Zaznaczył jednakowoż, że sytuacja polskiego Kościoła i tak jest lepsza niż 50-60 lat temu. Zauważył “bardzo duże zaangażowanie świeckich”, którzy obficiej uczestniczą w życiu codziennym Kościoła, jak również parafii, angażując się w różnorakie grupy modlitewne.

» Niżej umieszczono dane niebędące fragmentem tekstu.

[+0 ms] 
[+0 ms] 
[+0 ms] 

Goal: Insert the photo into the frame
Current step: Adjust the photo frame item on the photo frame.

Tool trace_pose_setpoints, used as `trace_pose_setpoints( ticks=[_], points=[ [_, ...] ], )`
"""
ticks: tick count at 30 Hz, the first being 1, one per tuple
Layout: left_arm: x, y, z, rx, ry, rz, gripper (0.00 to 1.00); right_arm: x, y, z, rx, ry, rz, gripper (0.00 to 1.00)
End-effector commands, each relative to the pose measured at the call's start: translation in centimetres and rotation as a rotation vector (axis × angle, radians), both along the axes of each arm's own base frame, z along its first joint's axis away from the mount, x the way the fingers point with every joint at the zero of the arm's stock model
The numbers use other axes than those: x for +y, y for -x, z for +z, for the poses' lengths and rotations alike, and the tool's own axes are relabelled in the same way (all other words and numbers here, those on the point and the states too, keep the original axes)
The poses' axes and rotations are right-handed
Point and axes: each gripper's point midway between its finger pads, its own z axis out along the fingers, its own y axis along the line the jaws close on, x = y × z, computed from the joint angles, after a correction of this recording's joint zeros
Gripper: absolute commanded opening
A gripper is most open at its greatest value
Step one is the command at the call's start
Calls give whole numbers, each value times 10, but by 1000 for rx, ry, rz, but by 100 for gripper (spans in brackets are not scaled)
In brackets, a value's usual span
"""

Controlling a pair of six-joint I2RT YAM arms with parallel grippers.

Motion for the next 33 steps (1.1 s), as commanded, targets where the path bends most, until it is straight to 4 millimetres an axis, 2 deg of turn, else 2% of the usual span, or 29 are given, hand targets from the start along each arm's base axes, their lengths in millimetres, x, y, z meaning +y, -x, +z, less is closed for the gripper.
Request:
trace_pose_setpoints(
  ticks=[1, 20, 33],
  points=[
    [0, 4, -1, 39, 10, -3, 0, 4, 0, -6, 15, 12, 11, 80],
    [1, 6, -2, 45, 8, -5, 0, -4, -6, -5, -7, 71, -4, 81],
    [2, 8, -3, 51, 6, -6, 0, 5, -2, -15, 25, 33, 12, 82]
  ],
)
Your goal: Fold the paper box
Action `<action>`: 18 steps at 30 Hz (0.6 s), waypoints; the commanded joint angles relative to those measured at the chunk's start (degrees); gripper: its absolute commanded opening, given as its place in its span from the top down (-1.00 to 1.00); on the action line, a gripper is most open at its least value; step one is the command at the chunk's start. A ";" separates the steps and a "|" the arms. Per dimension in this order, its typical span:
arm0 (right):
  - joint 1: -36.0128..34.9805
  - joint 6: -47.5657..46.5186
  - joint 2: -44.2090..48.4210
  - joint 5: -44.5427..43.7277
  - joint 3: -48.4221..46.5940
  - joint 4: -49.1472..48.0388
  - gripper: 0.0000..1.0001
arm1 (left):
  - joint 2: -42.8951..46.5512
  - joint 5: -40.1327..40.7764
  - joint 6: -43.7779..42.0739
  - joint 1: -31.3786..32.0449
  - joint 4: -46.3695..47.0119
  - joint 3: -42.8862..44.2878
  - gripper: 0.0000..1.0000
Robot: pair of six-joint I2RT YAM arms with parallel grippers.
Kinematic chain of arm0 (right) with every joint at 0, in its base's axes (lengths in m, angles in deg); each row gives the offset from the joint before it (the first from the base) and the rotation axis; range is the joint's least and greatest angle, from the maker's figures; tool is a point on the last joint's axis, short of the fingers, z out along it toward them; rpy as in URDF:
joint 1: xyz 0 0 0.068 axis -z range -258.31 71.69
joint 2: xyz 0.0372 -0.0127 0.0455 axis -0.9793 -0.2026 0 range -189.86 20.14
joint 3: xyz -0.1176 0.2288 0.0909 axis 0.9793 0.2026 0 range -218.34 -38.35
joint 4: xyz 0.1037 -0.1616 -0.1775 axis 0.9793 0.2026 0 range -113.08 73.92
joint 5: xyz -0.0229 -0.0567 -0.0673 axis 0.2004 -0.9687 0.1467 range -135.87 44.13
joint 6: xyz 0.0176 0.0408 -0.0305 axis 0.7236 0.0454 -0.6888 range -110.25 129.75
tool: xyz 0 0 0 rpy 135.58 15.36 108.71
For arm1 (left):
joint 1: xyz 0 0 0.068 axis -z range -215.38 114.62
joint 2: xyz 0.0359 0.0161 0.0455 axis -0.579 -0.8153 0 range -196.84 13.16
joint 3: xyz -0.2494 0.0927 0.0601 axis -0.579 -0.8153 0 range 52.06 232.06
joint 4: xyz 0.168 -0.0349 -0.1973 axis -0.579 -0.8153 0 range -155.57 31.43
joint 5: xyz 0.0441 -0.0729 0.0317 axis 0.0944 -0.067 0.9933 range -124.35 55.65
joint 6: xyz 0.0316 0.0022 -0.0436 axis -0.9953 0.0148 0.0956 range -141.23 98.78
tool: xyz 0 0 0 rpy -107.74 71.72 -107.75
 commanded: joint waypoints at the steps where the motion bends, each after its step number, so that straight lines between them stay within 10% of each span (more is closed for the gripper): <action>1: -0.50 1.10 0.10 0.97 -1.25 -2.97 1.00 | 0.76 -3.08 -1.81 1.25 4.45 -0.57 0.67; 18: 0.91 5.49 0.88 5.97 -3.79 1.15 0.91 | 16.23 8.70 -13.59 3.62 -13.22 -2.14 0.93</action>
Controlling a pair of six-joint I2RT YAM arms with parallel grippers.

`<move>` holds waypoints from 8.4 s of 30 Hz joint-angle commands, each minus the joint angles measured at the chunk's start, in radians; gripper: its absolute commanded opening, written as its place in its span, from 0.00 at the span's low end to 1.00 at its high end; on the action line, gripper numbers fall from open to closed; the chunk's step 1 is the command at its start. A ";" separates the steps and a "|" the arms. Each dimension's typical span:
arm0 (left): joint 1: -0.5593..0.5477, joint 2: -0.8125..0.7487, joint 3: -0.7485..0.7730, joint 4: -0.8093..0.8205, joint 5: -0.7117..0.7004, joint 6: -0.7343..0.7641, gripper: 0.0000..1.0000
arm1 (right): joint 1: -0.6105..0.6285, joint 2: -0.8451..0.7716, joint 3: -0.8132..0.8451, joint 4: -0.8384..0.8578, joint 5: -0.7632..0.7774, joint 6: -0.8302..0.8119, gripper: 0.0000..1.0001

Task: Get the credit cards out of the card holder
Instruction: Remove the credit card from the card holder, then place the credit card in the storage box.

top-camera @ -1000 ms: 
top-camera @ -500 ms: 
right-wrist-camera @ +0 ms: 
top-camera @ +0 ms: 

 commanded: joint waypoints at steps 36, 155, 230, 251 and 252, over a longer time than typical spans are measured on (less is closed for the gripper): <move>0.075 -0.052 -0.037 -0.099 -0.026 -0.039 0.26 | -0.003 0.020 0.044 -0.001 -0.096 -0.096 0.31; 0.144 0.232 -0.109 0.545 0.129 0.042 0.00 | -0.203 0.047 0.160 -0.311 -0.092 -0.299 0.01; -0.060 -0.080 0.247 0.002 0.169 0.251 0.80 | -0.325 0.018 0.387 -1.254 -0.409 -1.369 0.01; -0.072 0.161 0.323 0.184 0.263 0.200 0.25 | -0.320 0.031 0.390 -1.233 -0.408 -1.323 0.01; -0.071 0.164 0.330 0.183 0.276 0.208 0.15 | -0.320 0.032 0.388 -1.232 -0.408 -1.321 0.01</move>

Z jednej strony świeccy chcą coraz bardziej zaistnieć w przestrzeni życia eklezjalnego, z drugiej strony pasterze – biskupi, kapłani – mogą być zaskoczeni tą aktywnością i obawiać się, że utracą prymalną rolę pasterza w kierowaniu daną wspólnotą.
Tłumaczył.
Udział młodzieży w lekcji religii w szkole
“Religia nigdy nie była, nie jest i nie będzie obowiązkowa. Natomiast wybór pomiędzy religią a etyką w Polsce był jeszcze kilkanaście lat temu i to dobrze funkcjonowało” – powiedział minister Czarnek. Dodał, że “Wybór niczego oznacza osłabienie wychowawczej funkcji szkoły, a szkoła ma funkcję wychowawczą, służebną wobec funkcji wychowawczej rodziny, ale jednak konieczną. I dlatego jeśli ktoś nie wybiera religii, będzie musiał wybrać etykę w perspektywie kilku lat”.
Według danych udostępnionych na profilu Twitterowym Renaty Kaznowskiej, wśród uczniów szkół ponadpodstawowych w Warszawie, na religię uczęszcza 30,9 proc. Na etykę – 2,3 proc., natomiast na obydwa – 0,1 proc. Niepokojący wynik budzi nie uczęszczanie na żaden z przedmiotów – 66,7 proc.
W warszawskich szkołach podstawowych na religię uczęszcza 67,6 proc. dzieci. Na etykę – 8,7 proc. Natomiast na żaden z przedmiotów nie chodzi 19,2 proc. uczniów.